Show me every line in the listing that has the word "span".

====== Dataset excerpt

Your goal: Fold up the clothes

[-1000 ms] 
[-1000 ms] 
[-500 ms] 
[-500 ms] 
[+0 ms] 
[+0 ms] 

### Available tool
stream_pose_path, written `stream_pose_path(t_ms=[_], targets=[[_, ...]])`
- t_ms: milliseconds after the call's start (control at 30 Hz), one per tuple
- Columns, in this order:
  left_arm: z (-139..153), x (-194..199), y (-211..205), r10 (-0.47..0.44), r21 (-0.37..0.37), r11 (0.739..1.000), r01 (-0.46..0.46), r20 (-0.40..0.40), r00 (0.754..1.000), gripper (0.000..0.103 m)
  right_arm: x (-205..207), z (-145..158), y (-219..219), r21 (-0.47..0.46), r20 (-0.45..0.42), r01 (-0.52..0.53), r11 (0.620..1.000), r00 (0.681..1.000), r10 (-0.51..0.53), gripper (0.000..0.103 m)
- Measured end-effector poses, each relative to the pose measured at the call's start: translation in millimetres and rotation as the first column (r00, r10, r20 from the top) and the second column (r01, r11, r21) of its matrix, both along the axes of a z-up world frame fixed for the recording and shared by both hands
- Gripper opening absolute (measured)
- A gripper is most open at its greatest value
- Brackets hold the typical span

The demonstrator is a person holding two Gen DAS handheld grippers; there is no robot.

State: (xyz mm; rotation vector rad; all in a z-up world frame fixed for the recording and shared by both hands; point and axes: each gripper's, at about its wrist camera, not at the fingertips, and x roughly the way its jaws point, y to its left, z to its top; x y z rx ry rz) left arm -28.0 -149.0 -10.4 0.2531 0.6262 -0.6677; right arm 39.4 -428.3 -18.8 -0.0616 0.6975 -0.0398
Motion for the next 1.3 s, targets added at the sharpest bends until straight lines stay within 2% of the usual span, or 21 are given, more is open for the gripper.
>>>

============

• Exercise result
- Brackets hold the typical span
Motion for the next 1.3 s, targets added at the sharpest bends until straight lines stay within 2% of the usual span, or 21 are given, more is open for the gripper.

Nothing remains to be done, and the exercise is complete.